◆ **THE TASK**: What you return should be only the lines in the entries below between the one holding "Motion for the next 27" and the one holding "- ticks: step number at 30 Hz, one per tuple", ends included, with every picture left out.
(EXERCISE INPUT Opens)
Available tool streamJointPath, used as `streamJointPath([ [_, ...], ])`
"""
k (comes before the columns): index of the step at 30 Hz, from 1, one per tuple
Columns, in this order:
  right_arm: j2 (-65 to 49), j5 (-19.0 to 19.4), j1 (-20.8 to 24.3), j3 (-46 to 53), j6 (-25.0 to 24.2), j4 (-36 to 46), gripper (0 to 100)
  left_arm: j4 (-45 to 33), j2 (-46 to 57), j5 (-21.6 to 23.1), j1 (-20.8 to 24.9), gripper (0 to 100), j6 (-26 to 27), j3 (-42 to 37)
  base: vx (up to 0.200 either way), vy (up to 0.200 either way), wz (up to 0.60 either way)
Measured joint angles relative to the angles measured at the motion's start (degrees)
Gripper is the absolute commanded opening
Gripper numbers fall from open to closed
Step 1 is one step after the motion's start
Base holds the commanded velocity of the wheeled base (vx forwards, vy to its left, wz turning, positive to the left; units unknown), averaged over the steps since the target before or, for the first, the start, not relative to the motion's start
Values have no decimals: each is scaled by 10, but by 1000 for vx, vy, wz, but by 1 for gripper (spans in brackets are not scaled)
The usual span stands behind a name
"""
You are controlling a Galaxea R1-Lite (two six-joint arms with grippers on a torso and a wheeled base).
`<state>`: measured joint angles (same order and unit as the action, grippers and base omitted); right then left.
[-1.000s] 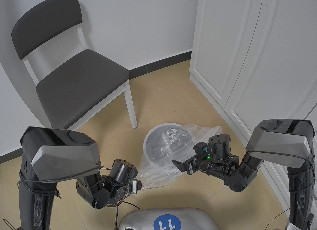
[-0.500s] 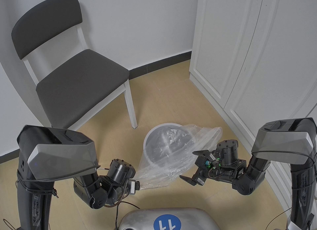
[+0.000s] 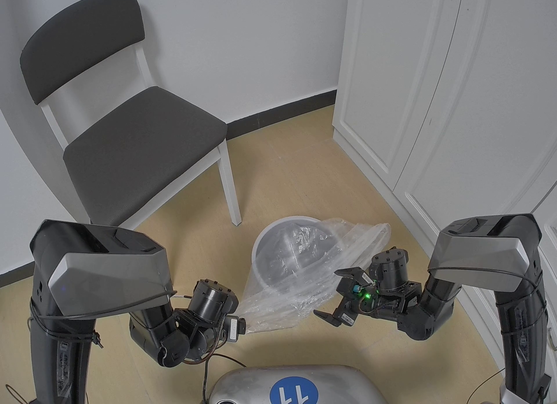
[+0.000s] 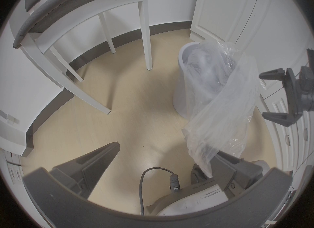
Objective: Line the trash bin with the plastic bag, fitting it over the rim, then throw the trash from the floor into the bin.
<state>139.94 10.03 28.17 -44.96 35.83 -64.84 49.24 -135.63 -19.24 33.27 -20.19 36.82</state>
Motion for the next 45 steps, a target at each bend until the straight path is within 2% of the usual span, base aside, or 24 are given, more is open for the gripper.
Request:
streamJointPath([
  [10, 42, -12, -1, -79, -14, 5, 100, 0, 0, -2, 1, 100, 0, -1, 0, 0, 0],
  [11, 44, -12, -1, -83, -14, 5, 0, 0, 0, -2, 1, 100, 0, -1, 0, 0, 0],
  [21, 34, -11, 2, -79, -29, -1, 0, 0, -1, -2, 2, 100, 0, -1, 0, 0, 0],
  [33, -36, -13, 7, -34, -31, 0, 0, 0, 19, -2, 0, 100, 2, -10, 0, 0, 0],
  [40, -49, -47, 11, -81, -33, 5, 0, 2, 39, -2, -2, 100, 0, -12, 0, 0, 0],
  [45, -47, -58, 11, -119, -52, 25, 0, 37, 43, -2, -7, 100, -2, -6, 0, 0, 0],
])
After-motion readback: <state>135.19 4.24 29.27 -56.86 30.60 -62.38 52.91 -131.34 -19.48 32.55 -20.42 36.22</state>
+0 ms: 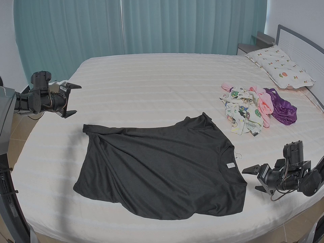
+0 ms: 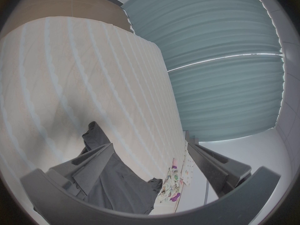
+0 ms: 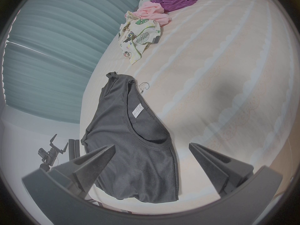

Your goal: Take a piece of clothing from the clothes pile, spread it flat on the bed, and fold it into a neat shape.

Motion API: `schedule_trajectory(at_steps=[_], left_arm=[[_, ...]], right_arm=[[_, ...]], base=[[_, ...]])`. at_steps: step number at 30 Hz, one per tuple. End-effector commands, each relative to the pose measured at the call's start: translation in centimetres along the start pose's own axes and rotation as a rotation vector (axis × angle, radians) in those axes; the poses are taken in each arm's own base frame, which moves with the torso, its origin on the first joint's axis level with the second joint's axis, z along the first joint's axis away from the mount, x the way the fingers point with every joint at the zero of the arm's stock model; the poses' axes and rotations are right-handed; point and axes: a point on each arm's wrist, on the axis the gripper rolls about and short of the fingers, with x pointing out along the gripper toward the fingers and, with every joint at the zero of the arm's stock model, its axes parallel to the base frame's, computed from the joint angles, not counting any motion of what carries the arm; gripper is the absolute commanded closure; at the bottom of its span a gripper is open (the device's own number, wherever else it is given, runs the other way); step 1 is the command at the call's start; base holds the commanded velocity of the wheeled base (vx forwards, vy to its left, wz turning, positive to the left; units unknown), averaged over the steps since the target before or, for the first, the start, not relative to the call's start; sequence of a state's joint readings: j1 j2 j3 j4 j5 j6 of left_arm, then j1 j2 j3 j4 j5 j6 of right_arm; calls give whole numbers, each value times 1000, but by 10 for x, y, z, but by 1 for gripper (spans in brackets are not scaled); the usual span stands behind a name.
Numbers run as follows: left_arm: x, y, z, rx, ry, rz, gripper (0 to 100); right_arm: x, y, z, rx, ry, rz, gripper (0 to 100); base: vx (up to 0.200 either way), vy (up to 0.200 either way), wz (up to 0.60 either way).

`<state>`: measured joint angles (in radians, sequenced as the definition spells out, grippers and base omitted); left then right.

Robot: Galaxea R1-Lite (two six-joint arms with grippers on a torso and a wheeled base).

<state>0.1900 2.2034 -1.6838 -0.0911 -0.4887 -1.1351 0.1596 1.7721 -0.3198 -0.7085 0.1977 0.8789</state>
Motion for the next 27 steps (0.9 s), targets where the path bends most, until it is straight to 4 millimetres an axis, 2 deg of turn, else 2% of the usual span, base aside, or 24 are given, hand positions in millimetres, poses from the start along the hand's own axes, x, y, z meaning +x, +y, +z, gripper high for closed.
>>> schedule_trajectory(at_steps=[1,9,11,13,14,16,20,27], left_arm=[[-9,35,-19,102,70,107,0],[-47,67,-55,107,96,151,0],[-59,81,-69,119,80,147,0],[-63,86,-74,124,79,148,0],[-74,96,-84,132,77,166,0],[-82,104,-93,154,67,194,0],[-87,123,-111,217,54,280,0],[-92,140,-132,214,90,346,0]], right_arm=[[0,0,-1,-2,2,-3,0],[-1,3,-4,-16,11,7,0],[-1,3,-8,-23,23,7,0],[-1,3,-8,-24,24,8,0],[-1,3,-8,-24,23,9,0],[-1,3,-8,-24,23,9,0],[-1,3,-8,-24,23,9,0],[-1,4,-8,-28,23,10,0]], base=[[0,0,0],[-175,0,0],[-200,0,0],[0,0,0],[0,0,0],[0,0,0],[0,0,0],[0,0,0]])
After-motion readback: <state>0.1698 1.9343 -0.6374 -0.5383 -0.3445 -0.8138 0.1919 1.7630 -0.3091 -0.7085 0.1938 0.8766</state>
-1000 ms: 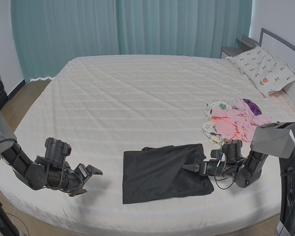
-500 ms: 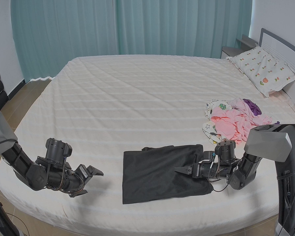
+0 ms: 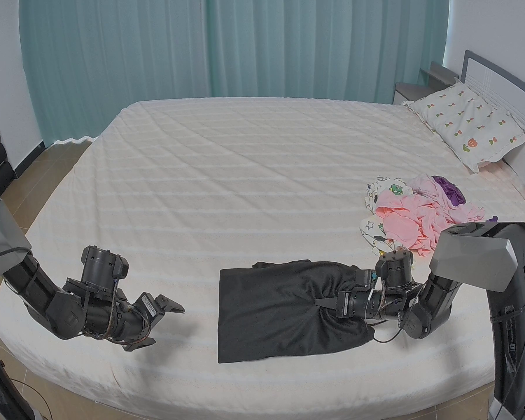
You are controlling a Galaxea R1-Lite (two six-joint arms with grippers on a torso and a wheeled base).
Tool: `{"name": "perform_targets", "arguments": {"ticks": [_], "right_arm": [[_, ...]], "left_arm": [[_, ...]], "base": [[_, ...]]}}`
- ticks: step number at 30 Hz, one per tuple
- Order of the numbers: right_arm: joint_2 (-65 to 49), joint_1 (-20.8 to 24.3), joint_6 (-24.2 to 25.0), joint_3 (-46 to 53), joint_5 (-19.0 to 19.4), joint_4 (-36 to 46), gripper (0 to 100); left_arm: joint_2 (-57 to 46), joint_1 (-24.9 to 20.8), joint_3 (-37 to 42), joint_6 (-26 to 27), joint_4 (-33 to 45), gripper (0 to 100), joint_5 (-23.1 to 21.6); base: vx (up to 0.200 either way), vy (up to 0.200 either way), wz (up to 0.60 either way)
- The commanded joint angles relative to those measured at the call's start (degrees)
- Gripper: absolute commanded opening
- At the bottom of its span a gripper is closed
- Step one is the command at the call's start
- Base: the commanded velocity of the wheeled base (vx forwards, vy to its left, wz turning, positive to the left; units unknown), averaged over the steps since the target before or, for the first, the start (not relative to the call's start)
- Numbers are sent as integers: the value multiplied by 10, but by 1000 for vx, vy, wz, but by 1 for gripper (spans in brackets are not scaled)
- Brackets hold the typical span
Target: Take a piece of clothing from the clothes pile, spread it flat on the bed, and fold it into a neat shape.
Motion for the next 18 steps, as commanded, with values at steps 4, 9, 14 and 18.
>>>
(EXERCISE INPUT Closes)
◆ **EXERCISE SOLUTION**:
Motion for the next 27 steps (0.9 s), targets where the path bends most, until it is straight to 4 millimetres an axis, 2 deg of turn, else 2% of the usual span, base aside, or 24 are given, hand positions in millimetres, poses from the start along the hand's own axes, x, y, z meaning +x, +y, +z, gripper high for closed.
>>> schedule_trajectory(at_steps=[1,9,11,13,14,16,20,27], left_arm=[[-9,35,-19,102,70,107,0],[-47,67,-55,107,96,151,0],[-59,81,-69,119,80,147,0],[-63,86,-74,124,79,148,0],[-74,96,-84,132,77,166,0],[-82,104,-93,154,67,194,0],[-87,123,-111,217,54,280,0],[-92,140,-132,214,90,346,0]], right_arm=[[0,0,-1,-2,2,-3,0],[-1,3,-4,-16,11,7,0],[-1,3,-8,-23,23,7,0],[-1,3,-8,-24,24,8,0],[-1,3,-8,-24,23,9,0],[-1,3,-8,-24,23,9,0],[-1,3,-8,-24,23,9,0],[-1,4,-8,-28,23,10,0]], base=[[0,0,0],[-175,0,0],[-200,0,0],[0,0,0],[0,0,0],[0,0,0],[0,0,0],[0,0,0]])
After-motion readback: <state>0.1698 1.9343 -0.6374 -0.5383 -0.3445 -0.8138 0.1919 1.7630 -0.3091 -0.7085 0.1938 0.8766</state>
-1000 ms: 
-500 ms: 
+0 ms: 
You are controlling a Galaxea R1-Lite (two six-joint arms with grippers on a torso and a wheeled base).
Tool: `{"name": "perform_targets", "arguments": {"ticks": [_], "right_arm": [[_, ...]], "left_arm": [[_, ...]], "base": [[_, ...]]}}`
- ticks: step number at 30 Hz, one per tuple

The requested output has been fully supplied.